A Unified Probabilistic Framework for Dictionary Learning with Parsimonious Activation
Zihui Zhao, Yuanbo Tang, Jieyu Ren, Xiaoping Zhang, Yang Li
TL;DR
This work addresses the limitation of traditional dictionary learning that emphasizes sample-wise sparsity by introducing a parsimony-promoting, row-wise activation regularizer within a Bayesian MAP framework. By deriving the objective min_{D,R} ||X-DR||_F^2 + lambda_1 ||R||_1 + lambda_2 sum_i ||r_i||_inf from Beta-Bernoulli priors, the authors connect hyperparameters to prior distributions and provide principled parameter selection. The approach yields substantial reconstruction improvements (e.g., ~20% RMSE reduction) while activating far fewer dictionary atoms, and the authors establish MDL and pathlet-learning interpretations to ground the method theoretically. This framework offers a principled path toward compact, interpretable dictionaries and opens opportunities to integrate with deep or multi-modal representations while maintaining rigorous sparsity control.
Abstract
Dictionary learning is traditionally formulated as an $L_1$-regularized signal reconstruction problem. While recent developments have incorporated discriminative, hierarchical, or generative structures, most approaches rely on encouraging representation sparsity over individual samples that overlook how atoms are shared across samples, resulting in redundant and sub-optimal dictionaries. We introduce a parsimony promoting regularizer based on the row-wise $L_\infty$ norm of the coefficient matrix.
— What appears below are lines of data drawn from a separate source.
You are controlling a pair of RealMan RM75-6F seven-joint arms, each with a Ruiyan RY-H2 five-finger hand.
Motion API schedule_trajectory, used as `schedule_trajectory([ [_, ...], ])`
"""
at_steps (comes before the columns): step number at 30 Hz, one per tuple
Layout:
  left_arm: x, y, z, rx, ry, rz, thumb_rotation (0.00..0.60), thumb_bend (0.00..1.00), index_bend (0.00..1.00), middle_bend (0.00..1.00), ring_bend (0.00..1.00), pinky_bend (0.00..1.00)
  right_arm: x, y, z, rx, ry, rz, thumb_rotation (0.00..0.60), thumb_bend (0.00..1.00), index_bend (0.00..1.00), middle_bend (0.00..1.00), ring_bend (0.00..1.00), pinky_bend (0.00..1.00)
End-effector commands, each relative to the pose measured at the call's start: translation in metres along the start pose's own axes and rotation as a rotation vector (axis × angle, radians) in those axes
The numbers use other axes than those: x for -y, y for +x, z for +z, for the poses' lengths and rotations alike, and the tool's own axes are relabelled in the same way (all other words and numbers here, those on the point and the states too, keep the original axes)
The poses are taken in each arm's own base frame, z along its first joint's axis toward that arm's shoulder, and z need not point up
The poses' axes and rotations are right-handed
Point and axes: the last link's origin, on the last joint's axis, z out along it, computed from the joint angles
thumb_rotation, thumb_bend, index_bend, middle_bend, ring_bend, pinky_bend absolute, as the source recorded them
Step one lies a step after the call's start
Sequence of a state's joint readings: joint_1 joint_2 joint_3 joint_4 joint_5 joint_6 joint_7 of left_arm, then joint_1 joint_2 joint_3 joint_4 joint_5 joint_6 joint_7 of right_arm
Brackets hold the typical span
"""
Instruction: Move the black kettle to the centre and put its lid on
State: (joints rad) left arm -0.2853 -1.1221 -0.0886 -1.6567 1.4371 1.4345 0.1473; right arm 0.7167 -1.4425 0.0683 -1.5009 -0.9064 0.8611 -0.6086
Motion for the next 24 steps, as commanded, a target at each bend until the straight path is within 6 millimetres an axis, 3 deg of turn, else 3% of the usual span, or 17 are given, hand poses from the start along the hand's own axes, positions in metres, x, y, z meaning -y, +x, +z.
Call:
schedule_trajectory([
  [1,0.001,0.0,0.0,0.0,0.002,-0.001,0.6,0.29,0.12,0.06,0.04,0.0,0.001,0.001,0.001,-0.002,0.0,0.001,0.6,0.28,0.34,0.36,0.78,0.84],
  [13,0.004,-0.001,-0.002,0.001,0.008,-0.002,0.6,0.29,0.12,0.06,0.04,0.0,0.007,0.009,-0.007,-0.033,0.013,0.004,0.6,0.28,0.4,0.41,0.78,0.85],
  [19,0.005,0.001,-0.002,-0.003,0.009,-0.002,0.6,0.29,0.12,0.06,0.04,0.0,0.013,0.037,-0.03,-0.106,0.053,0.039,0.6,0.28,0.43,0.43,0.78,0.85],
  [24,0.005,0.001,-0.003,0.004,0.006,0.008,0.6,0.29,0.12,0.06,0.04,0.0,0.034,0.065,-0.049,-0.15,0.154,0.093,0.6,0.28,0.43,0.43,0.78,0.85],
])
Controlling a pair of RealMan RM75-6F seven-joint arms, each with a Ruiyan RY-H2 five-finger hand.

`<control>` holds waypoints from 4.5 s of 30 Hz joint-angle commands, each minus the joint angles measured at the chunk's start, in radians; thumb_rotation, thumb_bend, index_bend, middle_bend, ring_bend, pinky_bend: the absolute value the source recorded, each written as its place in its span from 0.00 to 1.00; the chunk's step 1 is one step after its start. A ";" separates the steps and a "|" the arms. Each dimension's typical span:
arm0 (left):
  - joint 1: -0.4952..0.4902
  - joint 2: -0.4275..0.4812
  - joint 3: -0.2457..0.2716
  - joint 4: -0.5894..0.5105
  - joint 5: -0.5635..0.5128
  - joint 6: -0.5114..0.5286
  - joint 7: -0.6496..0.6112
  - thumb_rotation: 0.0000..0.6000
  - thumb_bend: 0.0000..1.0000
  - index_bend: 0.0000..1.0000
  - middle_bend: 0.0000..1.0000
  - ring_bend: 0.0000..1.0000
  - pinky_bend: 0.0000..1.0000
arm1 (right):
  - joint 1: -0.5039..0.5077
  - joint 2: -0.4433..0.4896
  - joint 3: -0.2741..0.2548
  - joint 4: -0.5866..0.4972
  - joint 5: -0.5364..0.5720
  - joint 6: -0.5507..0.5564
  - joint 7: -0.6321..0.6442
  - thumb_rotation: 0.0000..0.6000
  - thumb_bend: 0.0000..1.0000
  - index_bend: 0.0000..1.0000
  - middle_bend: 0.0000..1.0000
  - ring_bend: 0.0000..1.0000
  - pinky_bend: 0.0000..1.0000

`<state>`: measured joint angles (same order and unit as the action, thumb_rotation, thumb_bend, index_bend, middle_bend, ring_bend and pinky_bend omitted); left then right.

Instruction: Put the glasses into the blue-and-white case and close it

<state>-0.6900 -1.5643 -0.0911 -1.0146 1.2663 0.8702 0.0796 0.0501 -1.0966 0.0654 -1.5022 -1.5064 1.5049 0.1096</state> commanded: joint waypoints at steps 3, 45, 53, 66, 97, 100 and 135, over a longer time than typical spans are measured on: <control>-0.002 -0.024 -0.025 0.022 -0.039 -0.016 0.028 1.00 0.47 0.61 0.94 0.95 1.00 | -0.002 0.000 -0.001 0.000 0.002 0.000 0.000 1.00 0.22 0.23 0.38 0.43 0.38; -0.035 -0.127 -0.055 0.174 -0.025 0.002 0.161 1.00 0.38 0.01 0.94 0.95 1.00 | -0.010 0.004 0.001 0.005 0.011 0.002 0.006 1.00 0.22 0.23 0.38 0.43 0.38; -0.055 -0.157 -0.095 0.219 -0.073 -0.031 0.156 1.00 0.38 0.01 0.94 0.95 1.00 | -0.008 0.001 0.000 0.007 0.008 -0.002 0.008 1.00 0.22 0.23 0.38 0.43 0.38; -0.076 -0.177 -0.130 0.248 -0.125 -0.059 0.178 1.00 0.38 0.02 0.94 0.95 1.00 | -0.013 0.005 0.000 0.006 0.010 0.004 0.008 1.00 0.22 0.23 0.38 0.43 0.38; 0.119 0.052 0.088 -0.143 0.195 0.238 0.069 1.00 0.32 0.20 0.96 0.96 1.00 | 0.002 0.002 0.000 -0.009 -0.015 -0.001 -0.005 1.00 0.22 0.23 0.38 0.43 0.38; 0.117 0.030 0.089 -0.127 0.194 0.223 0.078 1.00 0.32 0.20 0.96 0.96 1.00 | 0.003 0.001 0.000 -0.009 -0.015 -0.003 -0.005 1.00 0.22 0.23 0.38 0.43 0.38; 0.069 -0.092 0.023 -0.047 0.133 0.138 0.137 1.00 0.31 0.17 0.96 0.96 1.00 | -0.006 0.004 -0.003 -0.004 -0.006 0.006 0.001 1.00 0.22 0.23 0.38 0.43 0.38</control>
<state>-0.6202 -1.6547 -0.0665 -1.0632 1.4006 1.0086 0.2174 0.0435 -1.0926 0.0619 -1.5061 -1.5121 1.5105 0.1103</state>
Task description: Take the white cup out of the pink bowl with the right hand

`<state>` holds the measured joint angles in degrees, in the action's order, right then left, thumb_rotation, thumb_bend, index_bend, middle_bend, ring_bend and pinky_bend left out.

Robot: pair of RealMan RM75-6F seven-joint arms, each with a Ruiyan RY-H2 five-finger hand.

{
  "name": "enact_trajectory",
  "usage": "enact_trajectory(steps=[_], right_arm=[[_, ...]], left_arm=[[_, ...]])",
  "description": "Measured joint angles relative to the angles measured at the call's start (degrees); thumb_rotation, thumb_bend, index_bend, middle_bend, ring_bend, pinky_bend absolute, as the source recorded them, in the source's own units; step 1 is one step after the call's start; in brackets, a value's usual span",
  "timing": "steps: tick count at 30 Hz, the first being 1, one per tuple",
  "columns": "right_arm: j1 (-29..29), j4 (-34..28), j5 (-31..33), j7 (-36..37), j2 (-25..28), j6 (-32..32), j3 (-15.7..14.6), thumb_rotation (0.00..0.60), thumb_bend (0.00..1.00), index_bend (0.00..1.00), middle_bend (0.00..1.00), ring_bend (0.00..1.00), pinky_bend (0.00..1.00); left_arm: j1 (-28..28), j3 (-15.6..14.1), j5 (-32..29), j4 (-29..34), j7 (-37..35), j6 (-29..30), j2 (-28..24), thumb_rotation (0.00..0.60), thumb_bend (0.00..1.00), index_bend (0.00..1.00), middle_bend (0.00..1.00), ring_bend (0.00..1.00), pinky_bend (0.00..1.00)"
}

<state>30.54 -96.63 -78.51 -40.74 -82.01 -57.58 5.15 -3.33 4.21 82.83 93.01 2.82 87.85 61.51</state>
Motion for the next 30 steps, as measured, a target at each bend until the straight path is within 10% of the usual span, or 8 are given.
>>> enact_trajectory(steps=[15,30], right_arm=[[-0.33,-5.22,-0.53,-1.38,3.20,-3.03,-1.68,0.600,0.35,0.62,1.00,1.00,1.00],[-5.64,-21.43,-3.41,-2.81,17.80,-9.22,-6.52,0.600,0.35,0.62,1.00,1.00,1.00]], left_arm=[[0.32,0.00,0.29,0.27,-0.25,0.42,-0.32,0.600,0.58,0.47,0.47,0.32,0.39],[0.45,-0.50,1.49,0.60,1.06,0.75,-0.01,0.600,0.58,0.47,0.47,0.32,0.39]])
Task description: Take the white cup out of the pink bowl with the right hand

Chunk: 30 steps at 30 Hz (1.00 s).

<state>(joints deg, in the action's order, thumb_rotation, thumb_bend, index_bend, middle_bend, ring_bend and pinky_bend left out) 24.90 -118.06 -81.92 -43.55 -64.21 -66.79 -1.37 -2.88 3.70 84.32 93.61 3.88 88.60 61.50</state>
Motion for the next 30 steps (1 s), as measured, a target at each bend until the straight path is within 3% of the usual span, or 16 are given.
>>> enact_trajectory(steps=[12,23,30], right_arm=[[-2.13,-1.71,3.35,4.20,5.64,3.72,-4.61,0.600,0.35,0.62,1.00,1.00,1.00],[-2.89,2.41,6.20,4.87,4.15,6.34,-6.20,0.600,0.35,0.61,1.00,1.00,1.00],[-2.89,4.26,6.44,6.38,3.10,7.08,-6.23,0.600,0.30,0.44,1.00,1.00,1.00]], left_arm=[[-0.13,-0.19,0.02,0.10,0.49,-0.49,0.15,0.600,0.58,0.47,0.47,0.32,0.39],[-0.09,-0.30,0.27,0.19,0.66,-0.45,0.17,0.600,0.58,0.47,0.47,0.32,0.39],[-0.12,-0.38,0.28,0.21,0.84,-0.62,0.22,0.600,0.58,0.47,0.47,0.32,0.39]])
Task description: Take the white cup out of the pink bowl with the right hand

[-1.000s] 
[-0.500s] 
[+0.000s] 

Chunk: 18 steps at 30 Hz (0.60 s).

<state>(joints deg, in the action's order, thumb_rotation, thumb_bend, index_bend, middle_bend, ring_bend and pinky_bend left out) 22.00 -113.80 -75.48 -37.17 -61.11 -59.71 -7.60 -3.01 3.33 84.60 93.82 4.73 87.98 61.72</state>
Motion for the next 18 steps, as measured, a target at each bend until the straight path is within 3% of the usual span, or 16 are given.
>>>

This additional penalty encourages entire rows of the coefficient matrix to vanish, thereby reducing the number of dictionary atoms activated across the dataset. We derive the formulation from a probabilistic model with Beta-Bernoulli priors, which provides a Bayesian interpretation linking the regularization parameters to prior distributions. We further establish theoretical calculation for optimal hyperparameter selection and connect our formulation to both Minimum Description Length, Bayesian model selection and pathlet learning. Extensive experiments on benchmark datasets demonstrate that our method achieves substantially improved reconstruction quality (with a 20\% reduction in RMSE) and enhanced representation sparsity, utilizing fewer than one-tenth of the available dictionary atoms, while empirically validating our theoretical analysis.